Instructions for the task - Among the lines below, which ones contain the word "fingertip"? Copy every such line.

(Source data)
'''

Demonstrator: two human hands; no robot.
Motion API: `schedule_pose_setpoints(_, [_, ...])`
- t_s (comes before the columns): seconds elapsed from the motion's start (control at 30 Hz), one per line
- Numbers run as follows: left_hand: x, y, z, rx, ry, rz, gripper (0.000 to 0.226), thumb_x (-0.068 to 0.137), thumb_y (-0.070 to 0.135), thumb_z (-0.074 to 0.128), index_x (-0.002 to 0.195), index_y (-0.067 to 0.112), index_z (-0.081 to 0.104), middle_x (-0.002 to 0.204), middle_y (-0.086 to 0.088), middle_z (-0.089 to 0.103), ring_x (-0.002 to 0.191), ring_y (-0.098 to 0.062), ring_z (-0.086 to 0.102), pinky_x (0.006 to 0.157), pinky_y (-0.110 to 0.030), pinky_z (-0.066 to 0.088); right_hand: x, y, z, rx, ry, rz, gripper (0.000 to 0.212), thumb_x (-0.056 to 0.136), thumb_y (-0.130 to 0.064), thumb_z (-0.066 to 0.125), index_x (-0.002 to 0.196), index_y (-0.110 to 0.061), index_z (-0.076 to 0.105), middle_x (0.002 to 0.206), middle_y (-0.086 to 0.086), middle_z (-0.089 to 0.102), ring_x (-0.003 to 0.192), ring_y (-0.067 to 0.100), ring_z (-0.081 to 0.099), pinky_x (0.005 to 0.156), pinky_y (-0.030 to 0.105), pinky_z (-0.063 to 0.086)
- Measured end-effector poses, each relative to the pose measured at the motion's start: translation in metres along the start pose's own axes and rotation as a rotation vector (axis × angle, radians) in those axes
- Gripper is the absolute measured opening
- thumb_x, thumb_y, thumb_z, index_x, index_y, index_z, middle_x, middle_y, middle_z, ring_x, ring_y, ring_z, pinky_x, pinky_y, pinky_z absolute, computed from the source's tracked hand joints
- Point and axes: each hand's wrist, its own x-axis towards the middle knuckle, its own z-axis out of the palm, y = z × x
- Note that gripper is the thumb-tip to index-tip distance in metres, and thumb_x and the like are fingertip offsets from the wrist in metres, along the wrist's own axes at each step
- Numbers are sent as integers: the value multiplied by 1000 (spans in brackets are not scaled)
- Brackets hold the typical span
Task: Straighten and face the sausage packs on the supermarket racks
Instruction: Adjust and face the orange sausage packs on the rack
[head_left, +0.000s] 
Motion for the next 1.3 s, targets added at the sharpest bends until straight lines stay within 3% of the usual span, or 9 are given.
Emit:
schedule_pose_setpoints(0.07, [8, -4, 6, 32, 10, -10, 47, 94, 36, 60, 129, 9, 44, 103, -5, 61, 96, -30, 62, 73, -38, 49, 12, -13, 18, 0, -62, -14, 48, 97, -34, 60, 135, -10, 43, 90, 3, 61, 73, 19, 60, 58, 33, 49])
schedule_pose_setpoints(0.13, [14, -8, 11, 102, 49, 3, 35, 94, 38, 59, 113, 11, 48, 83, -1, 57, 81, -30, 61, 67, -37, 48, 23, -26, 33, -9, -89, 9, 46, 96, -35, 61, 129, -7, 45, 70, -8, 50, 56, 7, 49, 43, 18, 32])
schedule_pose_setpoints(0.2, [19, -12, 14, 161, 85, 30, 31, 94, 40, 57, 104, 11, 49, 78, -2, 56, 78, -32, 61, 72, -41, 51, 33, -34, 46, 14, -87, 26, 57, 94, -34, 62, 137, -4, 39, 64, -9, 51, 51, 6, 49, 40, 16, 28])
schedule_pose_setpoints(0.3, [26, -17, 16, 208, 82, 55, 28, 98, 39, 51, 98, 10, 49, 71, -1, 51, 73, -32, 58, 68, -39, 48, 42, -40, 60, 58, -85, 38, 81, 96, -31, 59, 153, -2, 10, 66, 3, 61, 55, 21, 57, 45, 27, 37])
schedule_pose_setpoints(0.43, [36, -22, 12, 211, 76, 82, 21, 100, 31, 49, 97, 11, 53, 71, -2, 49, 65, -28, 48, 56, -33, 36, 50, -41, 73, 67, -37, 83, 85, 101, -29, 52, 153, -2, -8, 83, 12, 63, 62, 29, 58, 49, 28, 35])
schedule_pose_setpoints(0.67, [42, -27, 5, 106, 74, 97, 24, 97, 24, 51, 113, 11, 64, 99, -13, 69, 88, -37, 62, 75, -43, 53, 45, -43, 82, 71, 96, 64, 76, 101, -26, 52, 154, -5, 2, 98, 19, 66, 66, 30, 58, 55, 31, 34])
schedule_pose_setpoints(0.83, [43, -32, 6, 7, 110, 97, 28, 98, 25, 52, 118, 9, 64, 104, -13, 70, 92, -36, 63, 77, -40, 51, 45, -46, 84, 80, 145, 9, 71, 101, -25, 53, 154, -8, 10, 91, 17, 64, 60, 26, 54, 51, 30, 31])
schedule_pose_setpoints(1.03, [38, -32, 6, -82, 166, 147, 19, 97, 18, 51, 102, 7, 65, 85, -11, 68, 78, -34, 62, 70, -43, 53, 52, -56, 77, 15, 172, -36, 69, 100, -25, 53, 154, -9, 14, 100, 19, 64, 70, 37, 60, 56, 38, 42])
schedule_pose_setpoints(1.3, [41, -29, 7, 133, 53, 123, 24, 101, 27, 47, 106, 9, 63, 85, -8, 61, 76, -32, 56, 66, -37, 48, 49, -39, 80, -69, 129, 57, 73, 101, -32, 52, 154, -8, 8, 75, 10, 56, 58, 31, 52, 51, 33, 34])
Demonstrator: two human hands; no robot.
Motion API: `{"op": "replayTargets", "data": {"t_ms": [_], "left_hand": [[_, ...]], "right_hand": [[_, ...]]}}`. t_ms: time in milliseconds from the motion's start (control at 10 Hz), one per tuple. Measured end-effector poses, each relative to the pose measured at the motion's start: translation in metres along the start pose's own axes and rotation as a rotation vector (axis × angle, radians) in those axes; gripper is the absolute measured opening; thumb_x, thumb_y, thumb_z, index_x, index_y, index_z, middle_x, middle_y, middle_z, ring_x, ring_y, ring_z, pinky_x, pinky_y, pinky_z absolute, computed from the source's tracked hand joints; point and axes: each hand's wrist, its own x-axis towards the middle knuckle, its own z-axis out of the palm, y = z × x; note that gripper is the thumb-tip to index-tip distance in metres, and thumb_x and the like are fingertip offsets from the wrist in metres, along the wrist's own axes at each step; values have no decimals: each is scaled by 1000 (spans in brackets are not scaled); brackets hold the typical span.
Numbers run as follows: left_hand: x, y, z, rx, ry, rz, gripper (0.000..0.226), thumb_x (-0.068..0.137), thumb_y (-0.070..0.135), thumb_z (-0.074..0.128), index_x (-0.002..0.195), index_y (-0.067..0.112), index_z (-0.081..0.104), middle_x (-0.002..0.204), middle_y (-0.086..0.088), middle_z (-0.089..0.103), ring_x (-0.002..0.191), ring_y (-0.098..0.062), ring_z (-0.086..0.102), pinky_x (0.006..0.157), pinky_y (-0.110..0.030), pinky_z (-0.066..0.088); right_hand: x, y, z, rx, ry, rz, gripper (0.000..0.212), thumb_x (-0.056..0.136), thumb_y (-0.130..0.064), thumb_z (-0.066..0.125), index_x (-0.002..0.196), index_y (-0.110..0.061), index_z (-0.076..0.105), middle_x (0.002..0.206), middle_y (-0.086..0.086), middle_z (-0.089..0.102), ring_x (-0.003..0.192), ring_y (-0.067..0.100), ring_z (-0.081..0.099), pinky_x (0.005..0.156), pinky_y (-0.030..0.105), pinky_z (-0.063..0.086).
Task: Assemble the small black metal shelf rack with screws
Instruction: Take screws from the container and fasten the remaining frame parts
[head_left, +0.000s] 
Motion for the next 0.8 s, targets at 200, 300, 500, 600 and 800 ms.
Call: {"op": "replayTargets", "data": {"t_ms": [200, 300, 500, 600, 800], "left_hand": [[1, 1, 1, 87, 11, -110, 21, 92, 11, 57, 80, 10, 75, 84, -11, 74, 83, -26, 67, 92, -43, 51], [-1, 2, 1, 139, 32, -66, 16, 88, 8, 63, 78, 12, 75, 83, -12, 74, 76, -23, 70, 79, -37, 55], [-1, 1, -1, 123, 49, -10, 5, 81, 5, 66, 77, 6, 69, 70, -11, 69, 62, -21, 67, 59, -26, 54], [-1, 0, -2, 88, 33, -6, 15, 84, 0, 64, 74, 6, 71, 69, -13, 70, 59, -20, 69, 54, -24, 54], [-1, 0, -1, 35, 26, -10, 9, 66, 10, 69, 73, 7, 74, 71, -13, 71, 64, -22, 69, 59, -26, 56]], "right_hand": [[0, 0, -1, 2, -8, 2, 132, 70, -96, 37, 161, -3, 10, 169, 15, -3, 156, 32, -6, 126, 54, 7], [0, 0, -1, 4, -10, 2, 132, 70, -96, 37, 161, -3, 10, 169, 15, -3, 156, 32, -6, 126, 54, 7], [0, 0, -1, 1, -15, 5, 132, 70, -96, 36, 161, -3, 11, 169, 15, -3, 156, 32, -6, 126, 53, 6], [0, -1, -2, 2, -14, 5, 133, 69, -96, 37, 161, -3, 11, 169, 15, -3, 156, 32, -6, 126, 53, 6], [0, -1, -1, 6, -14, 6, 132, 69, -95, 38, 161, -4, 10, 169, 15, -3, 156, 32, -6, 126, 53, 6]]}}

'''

Exercise result -
- Note that gripper is the thumb-tip to index-tip distance in metres, and thumb_x and the like are fingertip offsets from the wrist in metres, along the wrist's own axes at each step
Motion API: `{"op": "replayTargets", "data": {"t_ms": [_], "left_hand": [[_, ...]], "right_hand": [[_, ...]]}}`. t_ms: time in milliseconds from the motion's start (control at 10 Hz), one per tuple. Measured end-effector poses, each relative to the pose measured at the motion's start: translation in metres along the start pose's own axes and rotation as a rotation vector (axis × angle, radians) in those axes; gripper is the absolute measured opening; thumb_x, thumb_y, thumb_z, index_x, index_y, index_z, middle_x, middle_y, middle_z, ring_x, ring_y, ring_z, pinky_x, pinky_y, pinky_z absolute, computed from the source's tracked hand joints; point and axes: each hand's wrist, its own x-axis towards the middle knuckle, its own z-axis out of the palm, y = z × x; note that gripper is the thumb-tip to index-tip distance in metres, and thumb_x and the like are fingertip offsets from the wrist in metres, along the wrist's own axes at each step; values have no decimals: each is scaled by 1000 (spans in brackets are not scaled); brackets hold the typical span.

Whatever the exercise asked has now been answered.